PSICOLOGIA IN ITALIA – CENNI STORICI
La nascita della psicologia scientifica in Italia viene fatta coincidere con la pubblicazione dell’opera La psicologia come scienza positiva (1870) di Roberto Ardigò. Pochi anni dopo (1873) venne dato alle stampe il lavoro di Giuseppe Sergi dal titolo Principi di psicologia; Sergi fu anche il primo, in ambito nazionale, a fondare un laboratorio di psicologia a Roma nel 1889. Ardigò e Sergi rappresentano i principali artefici della fase pionieristica della psicologia italiana. In questo stesso periodo la psicologia nasceva in Germania e nel resto del mondo; quindi l’Italia, cronologicamente parlando, non partì svantaggiata rispetto agli altri paesi, sebbene le sue condizioni sociali e culturali non fossero particolarmente favorevoli allo sviluppo della psicologia. In quegli anni vanno ricordati i contributi di Augusto Tamburini (1848-1919), gli studi sperimentali di Gabriele Buccola, i contributi di Enrico Morselli, Francesco De Sarlo, Paolo Mantegazza, Camillo Golgi. Un’altra data importante nella storia della psicologia italiana è il 1905, anno in cui la psicologia entrò ufficialmente nel mondo accademico, con l’istituzione delle prime tre cattedre universitarie a Torino, Roma e Napoli. A Torino e a Padova furono istituiti i centri di ricerca che in questo periodo consentirono alla psicologia italiana di competere con quella internazionale. Presso l’Università di Padova la ricerca psicologica ricevette un forte impulso dall’arrivo di Benussi nel 1919 interessato agli studi sulla percezione visiva, sull’ipnosi e sulla suggestione. Il suo allievo più famoso è stato Cesare Musatti.
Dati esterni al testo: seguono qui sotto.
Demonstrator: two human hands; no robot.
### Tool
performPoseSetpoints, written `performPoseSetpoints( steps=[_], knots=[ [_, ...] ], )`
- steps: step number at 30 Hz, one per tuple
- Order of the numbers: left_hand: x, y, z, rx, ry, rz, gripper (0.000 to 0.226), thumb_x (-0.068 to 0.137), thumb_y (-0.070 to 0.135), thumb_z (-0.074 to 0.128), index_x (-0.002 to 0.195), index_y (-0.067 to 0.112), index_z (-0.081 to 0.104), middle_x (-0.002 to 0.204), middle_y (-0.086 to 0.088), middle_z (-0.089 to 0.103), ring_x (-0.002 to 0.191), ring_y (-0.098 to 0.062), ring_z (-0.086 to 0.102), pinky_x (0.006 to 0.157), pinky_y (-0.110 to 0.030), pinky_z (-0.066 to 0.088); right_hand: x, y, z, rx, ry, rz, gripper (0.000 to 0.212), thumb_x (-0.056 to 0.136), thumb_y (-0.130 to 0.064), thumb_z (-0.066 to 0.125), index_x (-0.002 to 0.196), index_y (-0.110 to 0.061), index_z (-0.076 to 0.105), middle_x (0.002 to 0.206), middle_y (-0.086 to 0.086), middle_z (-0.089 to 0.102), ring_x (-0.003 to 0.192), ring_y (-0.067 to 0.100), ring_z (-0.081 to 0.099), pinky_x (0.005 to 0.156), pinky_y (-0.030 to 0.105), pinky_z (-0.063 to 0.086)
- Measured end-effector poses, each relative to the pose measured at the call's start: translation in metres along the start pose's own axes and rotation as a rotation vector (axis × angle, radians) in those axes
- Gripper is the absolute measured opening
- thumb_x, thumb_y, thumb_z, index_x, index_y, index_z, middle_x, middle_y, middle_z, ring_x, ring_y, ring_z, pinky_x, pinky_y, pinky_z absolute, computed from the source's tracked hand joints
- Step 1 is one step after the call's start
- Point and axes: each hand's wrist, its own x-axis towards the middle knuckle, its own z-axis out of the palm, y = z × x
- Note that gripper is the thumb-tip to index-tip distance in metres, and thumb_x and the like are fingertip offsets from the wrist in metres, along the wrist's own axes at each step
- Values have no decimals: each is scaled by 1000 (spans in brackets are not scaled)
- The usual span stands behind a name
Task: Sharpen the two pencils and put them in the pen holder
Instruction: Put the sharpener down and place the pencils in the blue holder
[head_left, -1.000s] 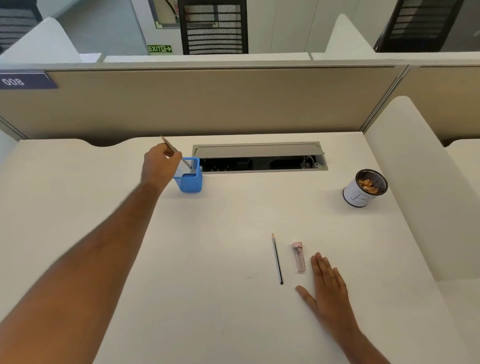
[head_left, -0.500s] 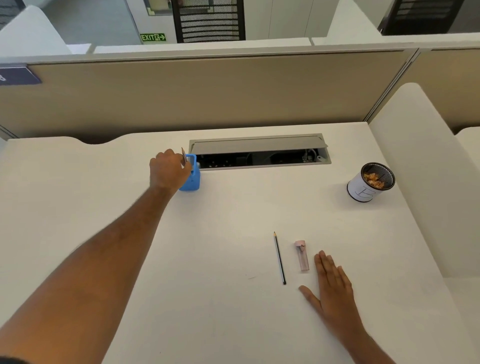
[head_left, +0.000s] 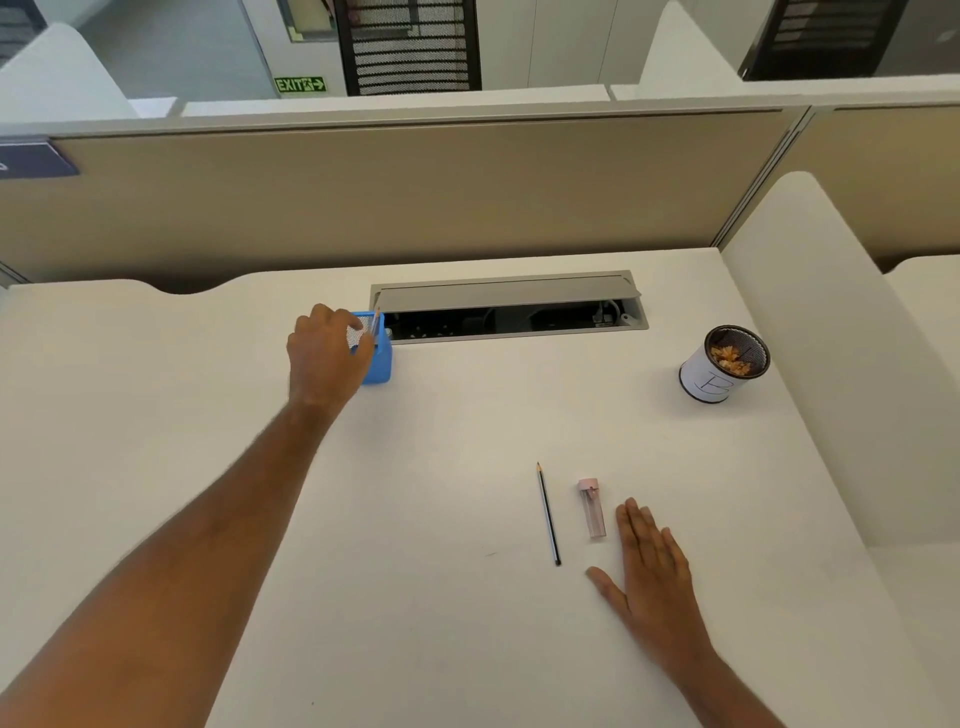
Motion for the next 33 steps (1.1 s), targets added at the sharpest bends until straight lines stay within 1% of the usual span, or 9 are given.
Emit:
performPoseSetpoints(
  steps=[5, 9, 11, 13, 16, 18, 20, 25, 33],
  knots=[
    [-74, -2, 8, -163, -4, 19, 42, 105, 43, 53, 130, 10, 62, 130, -17, 60, 114, -40, 57, 96, -53, 49, -1, -1, -6, 61, -54, 17, 93, 101, -77, 20, 165, -11, 32, 173, 3, 31, 160, 17, 28, 130, 41, 17],
    [-153, -13, 36, -201, -61, 75, 56, 103, 55, 41, 135, 14, 61, 137, -8, 61, 128, -34, 55, 104, -52, 48, 3, 5, -10, 249, -59, 36, 94, 93, -82, 28, 168, -26, 20, 175, -16, 12, 163, 5, 9, 133, 37, 5],
    [-190, -21, 53, -191, -152, 72, 73, 103, 68, 32, 144, 14, 58, 150, -9, 57, 143, -35, 50, 115, -55, 47, 7, 3, -20, 414, -9, 104, 81, 94, -78, 37, 159, -30, 38, 163, -21, 33, 157, 11, 29, 128, 43, 21],
    [-219, -30, 69, -129, -267, 85, 91, 101, 77, 15, 157, 14, 48, 167, -9, 45, 158, -34, 35, 127, -53, 35, 15, -5, -35, 492, 107, 153, 52, 99, -66, 48, 136, -30, 54, 140, -18, 50, 135, 21, 51, 111, 45, 36],
    [-244, -38, 86, -43, -334, 129, 95, 101, 76, 5, 169, 13, 27, 180, -5, 20, 168, -31, 12, 135, -49, 12, 33, -27, -51, 306, 257, 95, 19, 94, -44, 67, 103, -28, 61, 109, -7, 55, 100, 26, 59, 86, 40, 38],
    [-250, -38, 91, -16, -329, 144, 94, 102, 74, 3, 171, 13, 17, 182, -5, 10, 168, -31, 7, 135, -49, 5, 45, -48, -58, 116, 276, 42, 19, 87, -35, 78, 91, -24, 64, 95, -3, 55, 86, 29, 61, 77, 41, 41],
    [-251, -37, 93, 14, -322, 158, 93, 103, 73, 4, 172, 11, 13, 182, -6, 6, 168, -32, 6, 135, -49, 2, 56, -69, -63, -54, 219, -10, 25, 82, -40, 81, 79, -22, 64, 85, 0, 55, 77, 30, 59, 72, 41, 41],
    [-253, -36, 93, 64, -309, 178, 88, 105, 66, 21, 170, 7, 17, 181, -9, 10, 167, -35, 10, 133, -49, 2, 78, -104, -58, -294, 113, -110, 38, 74, -49, 85, 65, -15, 71, 79, 5, 57, 77, 30, 56, 74, 42, 33],
    [-253, -36, 92, 73, -328, 179, 85, 106, 63, 28, 170, 7, 21, 181, -10, 13, 167, -34, 13, 134, -51, 4, 99, -126, -41, -418, -33, -98, 26, 57, -24, 93, 52, -18, 68, 67, 4, 60, 67, 28, 58, 71, 41, 34]
  ],
)
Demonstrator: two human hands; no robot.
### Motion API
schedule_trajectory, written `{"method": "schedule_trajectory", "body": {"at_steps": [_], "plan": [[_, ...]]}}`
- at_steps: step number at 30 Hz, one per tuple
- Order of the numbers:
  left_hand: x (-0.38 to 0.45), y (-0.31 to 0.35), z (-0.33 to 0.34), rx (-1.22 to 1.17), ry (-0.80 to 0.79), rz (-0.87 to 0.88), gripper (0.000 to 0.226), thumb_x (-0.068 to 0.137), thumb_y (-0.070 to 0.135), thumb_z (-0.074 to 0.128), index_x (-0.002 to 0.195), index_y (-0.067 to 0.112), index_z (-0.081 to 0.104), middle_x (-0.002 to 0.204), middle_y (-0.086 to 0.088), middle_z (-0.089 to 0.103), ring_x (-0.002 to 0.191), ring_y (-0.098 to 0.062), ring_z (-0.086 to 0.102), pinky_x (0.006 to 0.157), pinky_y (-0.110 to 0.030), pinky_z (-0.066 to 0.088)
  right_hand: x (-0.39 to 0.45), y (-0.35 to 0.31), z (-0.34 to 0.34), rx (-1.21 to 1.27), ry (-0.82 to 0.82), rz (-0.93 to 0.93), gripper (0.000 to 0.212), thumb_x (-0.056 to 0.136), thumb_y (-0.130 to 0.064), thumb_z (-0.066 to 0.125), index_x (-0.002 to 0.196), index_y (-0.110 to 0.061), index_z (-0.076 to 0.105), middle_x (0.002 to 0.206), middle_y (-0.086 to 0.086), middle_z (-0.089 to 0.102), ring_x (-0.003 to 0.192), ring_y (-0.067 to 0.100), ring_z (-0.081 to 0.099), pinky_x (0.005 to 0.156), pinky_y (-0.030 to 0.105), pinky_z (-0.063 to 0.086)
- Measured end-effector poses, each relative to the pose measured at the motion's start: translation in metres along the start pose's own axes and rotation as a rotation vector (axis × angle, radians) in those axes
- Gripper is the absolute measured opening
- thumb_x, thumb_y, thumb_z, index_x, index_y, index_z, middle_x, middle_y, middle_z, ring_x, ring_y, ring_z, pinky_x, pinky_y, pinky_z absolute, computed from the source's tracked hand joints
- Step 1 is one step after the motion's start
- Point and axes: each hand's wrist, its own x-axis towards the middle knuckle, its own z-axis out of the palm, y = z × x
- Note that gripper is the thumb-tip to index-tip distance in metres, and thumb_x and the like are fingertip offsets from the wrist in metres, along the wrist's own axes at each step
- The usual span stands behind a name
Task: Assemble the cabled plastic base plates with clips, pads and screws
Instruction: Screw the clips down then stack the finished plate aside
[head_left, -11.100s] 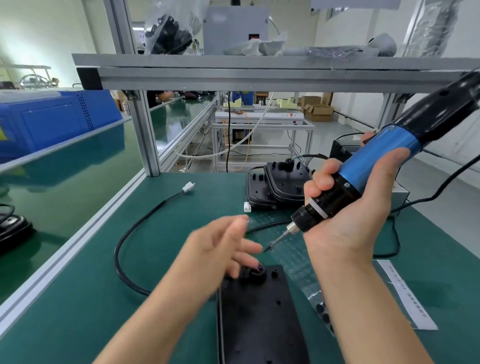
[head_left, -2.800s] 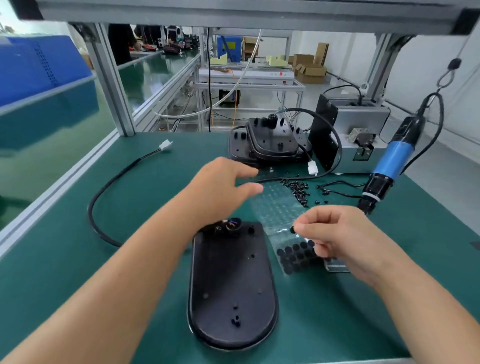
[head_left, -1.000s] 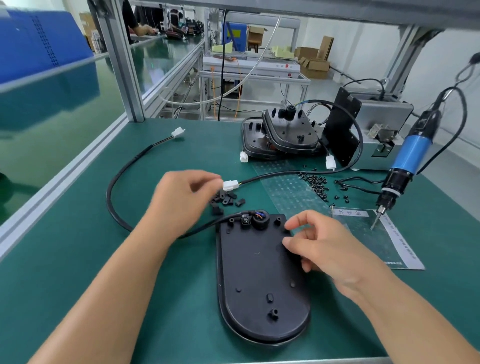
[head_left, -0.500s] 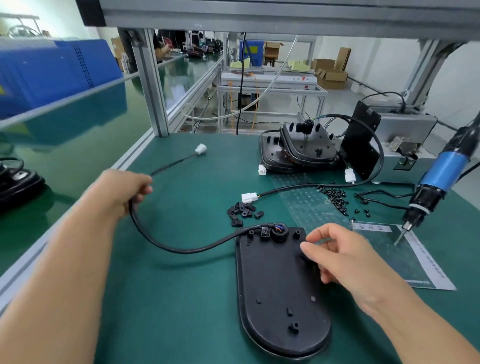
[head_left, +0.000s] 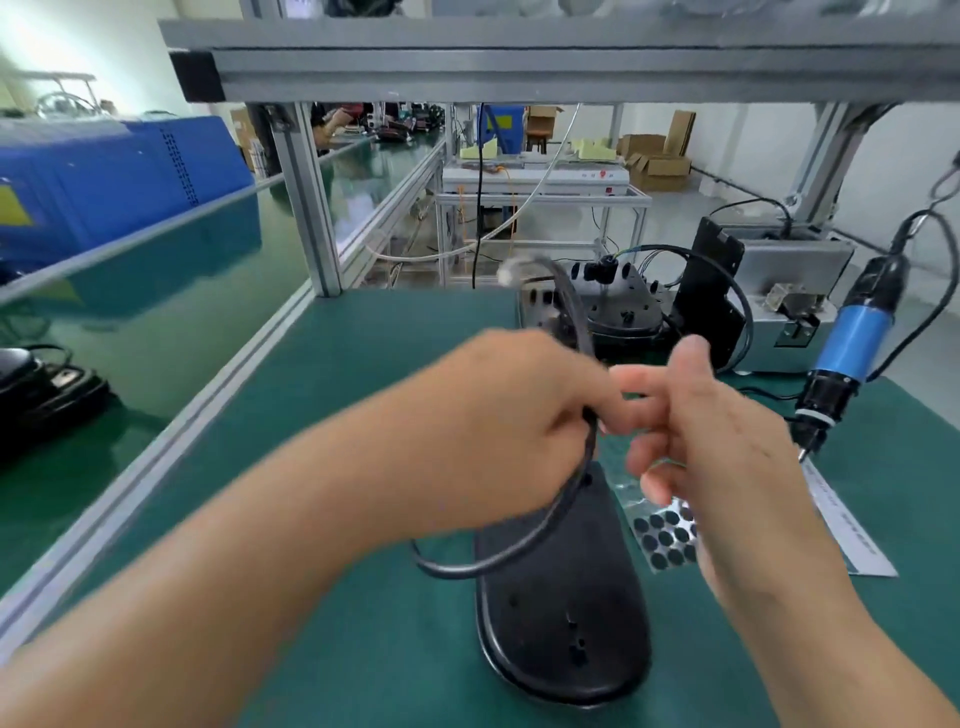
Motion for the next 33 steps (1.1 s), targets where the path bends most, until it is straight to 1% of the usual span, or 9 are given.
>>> {"method": "schedule_trajectory", "body": {"at_steps": [5,8,10,12,14,18,21,27,33], "plan": [[-0.006,0.013,0.046,0.007,-0.101,0.040,0.027,0.088,0.017,0.058,0.105,0.036,0.068,0.078,0.008,0.068,0.065,-0.007,0.051,0.074,-0.021,0.046,0.006,0.018,-0.021,-0.244,-0.165,0.110,0.041,0.085,-0.045,0.065,0.076,-0.006,0.069,0.055,0.002,0.058,0.049,0.014,0.042,0.045,0.023,0.035],[0.003,-0.007,0.038,-0.118,0.166,-0.022,0.015,0.080,0.021,0.062,0.090,0.031,0.068,0.070,0.011,0.068,0.062,-0.002,0.057,0.061,-0.013,0.044,0.003,0.028,-0.030,-0.348,-0.282,0.140,0.036,0.089,-0.035,0.063,0.062,-0.011,0.063,0.050,0.003,0.039,0.048,0.016,0.031,0.047,0.026,0.026],[0.016,-0.024,0.033,0.023,0.270,-0.056,0.035,0.078,0.013,0.053,0.102,0.035,0.063,0.098,0.014,0.068,0.092,-0.004,0.060,0.083,-0.028,0.049,0.000,0.034,-0.032,-0.460,-0.297,0.112,0.040,0.091,-0.038,0.059,0.065,-0.008,0.060,0.048,-0.004,0.036,0.048,0.012,0.031,0.049,0.024,0.029],[0.030,-0.042,0.038,0.341,0.048,-0.054,0.065,0.081,0.004,0.049,0.132,0.044,0.044,0.147,0.008,0.040,0.140,-0.019,0.026,0.114,-0.045,0.024,-0.005,0.040,-0.032,-0.557,-0.297,0.052,0.036,0.090,-0.037,0.057,0.075,-0.006,0.062,0.052,-0.007,0.038,0.050,0.009,0.034,0.052,0.025,0.031],[0.039,-0.055,0.047,0.542,-0.169,-0.013,0.054,0.090,0.018,0.053,0.135,0.047,0.042,0.159,0.007,0.015,0.148,-0.020,-0.006,0.118,-0.048,0.000,-0.011,0.045,-0.030,-0.637,-0.290,0.024,0.021,0.088,-0.034,0.059,0.086,-0.016,0.070,0.057,-0.008,0.046,0.055,0.007,0.041,0.058,0.023,0.036],[0.030,-0.075,0.055,0.603,-0.159,-0.064,0.024,0.093,0.050,0.046,0.099,0.031,0.059,0.109,0.005,0.067,0.121,-0.019,0.052,0.114,-0.044,0.021,-0.021,0.051,-0.024,-0.820,-0.230,0.030,0.010,0.087,-0.042,0.060,0.095,-0.039,0.066,0.077,-0.011,0.056,0.071,0.003,0.054,0.072,0.026,0.047],[0.005,-0.082,0.054,0.593,-0.099,-0.292,0.045,0.088,0.068,0.034,0.103,0.031,0.054,0.091,0.006,0.067,0.090,-0.022,0.062,0.067,-0.032,0.040,-0.026,0.055,-0.018,-0.958,-0.191,0.066,0.028,0.089,-0.052,0.051,0.115,-0.042,0.053,0.086,-0.014,0.056,0.083,0.010,0.058,0.076,0.030,0.046],[-0.043,-0.083,0.062,-0.350,-0.271,-0.635,0.053,0.091,0.062,0.038,0.107,0.015,0.059,0.073,-0.001,0.074,0.067,-0.017,0.069,0.072,-0.028,0.051,-0.027,0.060,-0.016,-1.066,-0.224,0.074,0.040,0.093,-0.057,0.036,0.126,-0.036,0.044,0.081,-0.011,0.061,0.084,0.016,0.061,0.072,0.031,0.044],[-0.070,-0.075,0.077,-0.982,0.188,-0.651,0.045,0.071,0.046,0.074,0.098,0.010,0.070,0.085,-0.004,0.066,0.077,-0.014,0.060,0.076,-0.031,0.048,-0.005,0.062,-0.002,-0.544,-0.136,0.238,0.032,0.091,-0.046,0.052,0.121,-0.037,0.057,0.083,-0.013,0.065,0.080,0.002,0.061,0.076,0.028,0.049]]}}
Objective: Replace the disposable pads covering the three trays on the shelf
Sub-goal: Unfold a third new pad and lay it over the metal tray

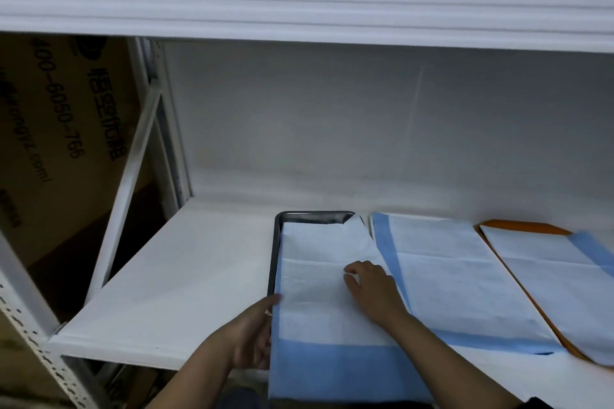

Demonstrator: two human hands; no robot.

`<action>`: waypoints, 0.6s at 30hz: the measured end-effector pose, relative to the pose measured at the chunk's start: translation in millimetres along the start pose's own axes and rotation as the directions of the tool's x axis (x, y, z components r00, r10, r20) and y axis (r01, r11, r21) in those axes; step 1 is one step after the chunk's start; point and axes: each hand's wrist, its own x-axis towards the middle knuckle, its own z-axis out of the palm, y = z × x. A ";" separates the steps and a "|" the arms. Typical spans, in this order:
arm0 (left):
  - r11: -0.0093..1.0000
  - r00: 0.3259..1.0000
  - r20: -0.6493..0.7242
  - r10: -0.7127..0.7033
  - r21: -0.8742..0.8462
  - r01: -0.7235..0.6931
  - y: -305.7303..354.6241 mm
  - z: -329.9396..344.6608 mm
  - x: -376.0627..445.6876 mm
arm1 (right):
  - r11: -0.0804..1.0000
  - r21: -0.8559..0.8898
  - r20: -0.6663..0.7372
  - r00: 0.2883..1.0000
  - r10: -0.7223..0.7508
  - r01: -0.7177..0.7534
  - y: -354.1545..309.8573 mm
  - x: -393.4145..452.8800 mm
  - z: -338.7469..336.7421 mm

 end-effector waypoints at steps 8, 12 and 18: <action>0.932 0.907 -0.303 0.292 0.302 -0.199 -14.9 19.1 6.9 | 0.999 0.007 -0.053 0.998 0.046 -0.046 6.5 -14.5 -4.1; 0.991 0.965 -0.225 0.132 0.021 -0.131 -7.3 23.7 3.5 | 0.983 -0.033 -0.185 0.968 0.171 -0.180 14.5 -17.9 -15.1; 0.999 0.991 -0.131 0.012 -0.041 -0.017 -8.0 16.9 2.4 | 0.917 0.102 0.012 0.922 0.386 -0.385 38.0 -25.4 -23.0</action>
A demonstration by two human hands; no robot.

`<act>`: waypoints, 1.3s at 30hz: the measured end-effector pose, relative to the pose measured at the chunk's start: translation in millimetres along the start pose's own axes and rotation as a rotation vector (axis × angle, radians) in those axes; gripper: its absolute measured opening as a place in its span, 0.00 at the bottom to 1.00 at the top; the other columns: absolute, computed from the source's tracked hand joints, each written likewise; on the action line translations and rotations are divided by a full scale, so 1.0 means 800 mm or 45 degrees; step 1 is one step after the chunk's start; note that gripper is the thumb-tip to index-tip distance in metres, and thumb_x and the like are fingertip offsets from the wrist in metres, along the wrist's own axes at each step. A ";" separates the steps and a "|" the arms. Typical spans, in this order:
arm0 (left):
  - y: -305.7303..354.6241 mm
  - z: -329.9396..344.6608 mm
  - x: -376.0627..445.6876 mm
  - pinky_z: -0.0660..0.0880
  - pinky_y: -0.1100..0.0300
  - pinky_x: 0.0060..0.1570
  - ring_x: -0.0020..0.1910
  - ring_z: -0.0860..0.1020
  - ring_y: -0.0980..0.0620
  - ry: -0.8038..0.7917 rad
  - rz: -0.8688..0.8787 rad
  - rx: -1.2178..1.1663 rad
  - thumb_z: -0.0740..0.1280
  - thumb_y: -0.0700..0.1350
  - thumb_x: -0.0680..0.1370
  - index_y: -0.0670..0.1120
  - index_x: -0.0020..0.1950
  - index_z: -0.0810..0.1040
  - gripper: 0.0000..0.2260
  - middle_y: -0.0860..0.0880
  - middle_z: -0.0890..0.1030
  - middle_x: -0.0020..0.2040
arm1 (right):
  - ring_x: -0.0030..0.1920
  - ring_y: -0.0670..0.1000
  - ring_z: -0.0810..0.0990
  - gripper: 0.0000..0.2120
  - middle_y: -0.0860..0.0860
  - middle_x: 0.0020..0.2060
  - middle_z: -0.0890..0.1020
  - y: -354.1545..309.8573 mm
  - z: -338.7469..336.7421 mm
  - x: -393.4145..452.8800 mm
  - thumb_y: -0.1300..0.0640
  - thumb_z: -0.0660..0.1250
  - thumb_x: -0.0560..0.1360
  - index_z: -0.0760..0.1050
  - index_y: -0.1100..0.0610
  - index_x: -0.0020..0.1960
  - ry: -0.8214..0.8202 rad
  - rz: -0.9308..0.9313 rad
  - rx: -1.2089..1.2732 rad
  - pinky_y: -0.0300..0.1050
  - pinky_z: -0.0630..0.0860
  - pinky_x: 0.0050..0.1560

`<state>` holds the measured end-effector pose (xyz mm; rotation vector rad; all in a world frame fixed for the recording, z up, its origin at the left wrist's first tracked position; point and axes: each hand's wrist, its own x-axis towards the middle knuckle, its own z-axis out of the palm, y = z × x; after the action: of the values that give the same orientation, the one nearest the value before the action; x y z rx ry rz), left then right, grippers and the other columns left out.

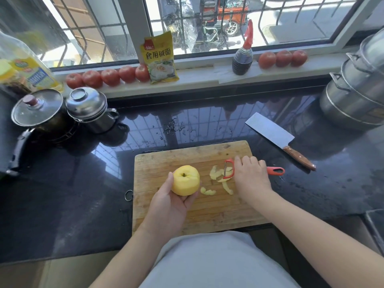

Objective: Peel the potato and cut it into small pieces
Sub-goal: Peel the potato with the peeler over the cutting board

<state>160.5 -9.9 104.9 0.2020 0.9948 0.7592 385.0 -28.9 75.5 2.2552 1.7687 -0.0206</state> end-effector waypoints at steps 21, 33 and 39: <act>-0.013 0.001 0.007 0.80 0.43 0.56 0.53 0.80 0.43 0.094 0.092 0.399 0.61 0.44 0.86 0.36 0.67 0.75 0.14 0.36 0.82 0.59 | 0.44 0.58 0.71 0.11 0.54 0.43 0.74 -0.030 -0.035 -0.042 0.64 0.54 0.76 0.74 0.56 0.48 0.676 -0.614 0.197 0.56 0.69 0.54; -0.009 -0.003 0.002 0.75 0.56 0.33 0.39 0.75 0.46 0.172 -0.107 0.239 0.63 0.45 0.84 0.42 0.65 0.74 0.11 0.39 0.77 0.53 | 0.54 0.58 0.70 0.20 0.55 0.53 0.73 -0.002 -0.006 -0.001 0.65 0.53 0.70 0.70 0.56 0.60 0.080 -0.210 -0.123 0.54 0.65 0.59; -0.011 -0.008 0.004 0.75 0.56 0.34 0.40 0.74 0.46 0.105 -0.124 0.262 0.63 0.45 0.83 0.45 0.67 0.77 0.13 0.39 0.77 0.56 | 0.47 0.57 0.71 0.10 0.52 0.45 0.76 0.001 -0.003 -0.013 0.63 0.65 0.75 0.76 0.55 0.55 0.399 -0.364 0.153 0.55 0.68 0.53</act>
<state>160.8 -15.5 94.7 0.2997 1.1533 0.5796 382.6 -38.5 79.8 2.1579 2.2987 0.1838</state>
L’avvento del fascismo segnò un periodo difficile e di arresto della crescita registrata nella seconda metà dell’Ottocento e nei primi del Novecento. Con la riforma Gentile del 1923 la psicologia fu espulsa dalle scuole di ogni ordine e grado e alla fine della seconda guerra mondiale le cattedre universitarie di psicologia erano rimaste soltanto due. Più che l’ideologia fascista agì negativamente la personale ed influente avversione di Croce e di Gentile, nei confronti della psicologia, tacciata di essere una “pseudoscienza“. Durante il regime fascista si verificarono comunque una serie di avvenimenti che ampliarono l’orizzonte culturale della psicologia italiana. Anche se in ritardo, vennero introdotte la psicologia della forma, a opera di Musatti, e la psicoanalisi, grazie ad Edoardo Weiss.
Fu negli anni Cinquanta che si assistette al “risveglio” della psicologia nazionale, grazie all’attività accademica che prese in mano le redini della ricerca. Sul versante della “psicologia del profondo”, nel 1946 fu rifondata la Società Italiana di Psicoanalisi e nel 1955 Musatti dette vita alla “Rivista di psicoanalisi”. Un secolo dopo la nascita della psicologia scientifica italiana, nel 1971 a Roma e a Padova furono attivati i primi due corsi di laurea specifici per la formazione dello psicologo.
E’ soltanto con la legge del 18 febbraio 1989, n.56, che si può parlare da un punto di vista giuridico, di un ruolo professionale per lo psicologo. Infatti dopo tante difficoltà è stata approvata la legge promossa con forza e determinazione dal senatore e psicologo Adriano Ossicini e proprio per questo conosciuta come “legge Ossicini”.
Dopo aver definito ciò che entra a far parte della professione di psicologo, la legge si preoccupa di stabilire chi possa usare certe tecniche psicologiche.
Questa stessa legge regolamenta l’attività della “psicoterapia” e istituisce l’albo degli psicologi, cioè il registro che riporta tutti i nominativi di coloro che sono autorizzati a svolgere la professione di psicologo. Tutti gli iscritti all’albo costituiscono nel loro insieme l’Ordine degli psicologi, che è a sua volta strutturato a livello regionale.